Phosphorimaging was used to quantify binding to postmortem brain tissue from 33 patients with different, histopathologically characterized, neurodegenerative dementias.
[F]AV-1451 showed high specific binding in cases with Alzheimer's disease (AD), moderate binding in Pick's disease and frontotemporal dementia with parkinsonism-17, and low but displaceable binding in corticobasal degeneration, progressive supranuclear palsy, non-tau proteinopathies, and in controls without pathology. Tracer binding did not correlate with tau load within disease groups.

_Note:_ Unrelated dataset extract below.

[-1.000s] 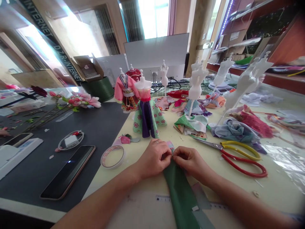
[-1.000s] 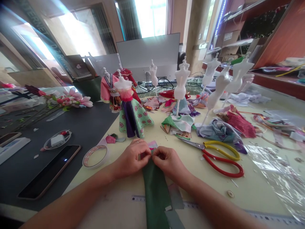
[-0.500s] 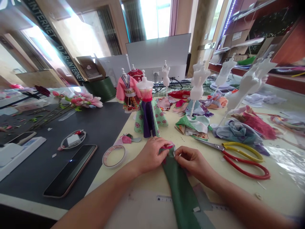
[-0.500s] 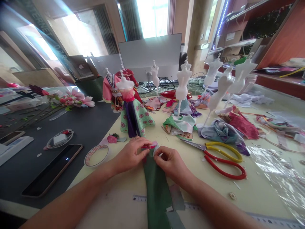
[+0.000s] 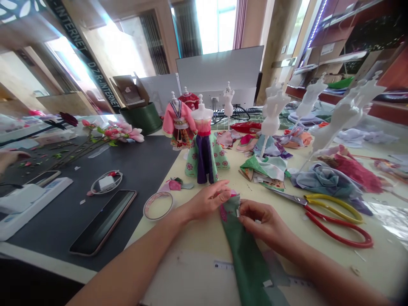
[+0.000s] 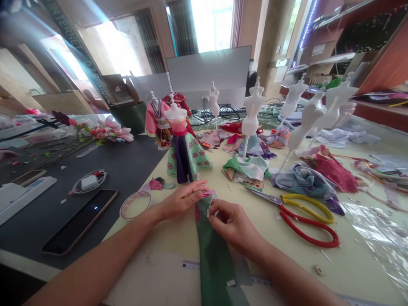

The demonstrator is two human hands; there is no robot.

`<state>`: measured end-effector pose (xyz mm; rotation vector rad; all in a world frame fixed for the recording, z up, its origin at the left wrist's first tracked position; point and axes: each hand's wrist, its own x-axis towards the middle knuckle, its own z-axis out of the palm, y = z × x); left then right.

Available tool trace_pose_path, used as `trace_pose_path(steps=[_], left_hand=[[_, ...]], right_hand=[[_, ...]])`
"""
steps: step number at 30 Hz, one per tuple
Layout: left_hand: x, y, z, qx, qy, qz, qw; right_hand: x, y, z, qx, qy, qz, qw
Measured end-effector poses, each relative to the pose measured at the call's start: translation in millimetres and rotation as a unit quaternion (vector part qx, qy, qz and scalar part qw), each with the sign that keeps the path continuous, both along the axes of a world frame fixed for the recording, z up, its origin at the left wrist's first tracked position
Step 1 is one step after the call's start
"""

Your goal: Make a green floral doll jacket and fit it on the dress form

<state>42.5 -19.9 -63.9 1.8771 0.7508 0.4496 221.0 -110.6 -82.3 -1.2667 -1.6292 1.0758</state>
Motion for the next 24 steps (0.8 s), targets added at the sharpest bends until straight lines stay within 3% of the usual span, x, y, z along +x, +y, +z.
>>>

[F]AV-1451 binds to tau in AD, and some other tauopathies. However, evidence for a non-tau binding site and lack of correlation between tracer binding and antibody staining suggest that reliable quantification of tau load with this tracer is problematic.
tau 聚集体是许多神经退行性疾病的标志,正电子发射断层扫描(PET)示踪 tau 成像可能允许早期诊断和治疗监测。我们评估了 PET 示踪剂 [F]AV-1451 在一系列痴呆症中的结合情况。
使用磷成像技术定量测定 33 名具有不同组织病理学特征的神经退行性痴呆患者死后脑组织中的结合情况。
[F]AV-1451 在阿尔茨海默病(AD)病例中显示出高特异性结合,在匹克病和额颞叶痴呆伴帕金森病 17 中显示出中等结合,在皮质基底节变性、进行性核上性麻痹、非 tau 蛋白病和无病理学对照中显示出低但可置换结合。示踪剂结合与疾病组内的 tau 负荷无关。
[F]AV-1451 在 AD 和其他一些 tau 病中与 tau 结合。然而,存在非 tau 结合位点的证据以及示踪剂结合与抗体染色之间缺乏相关性表明,使用该示踪剂可靠地定量 tau 负荷存在问题。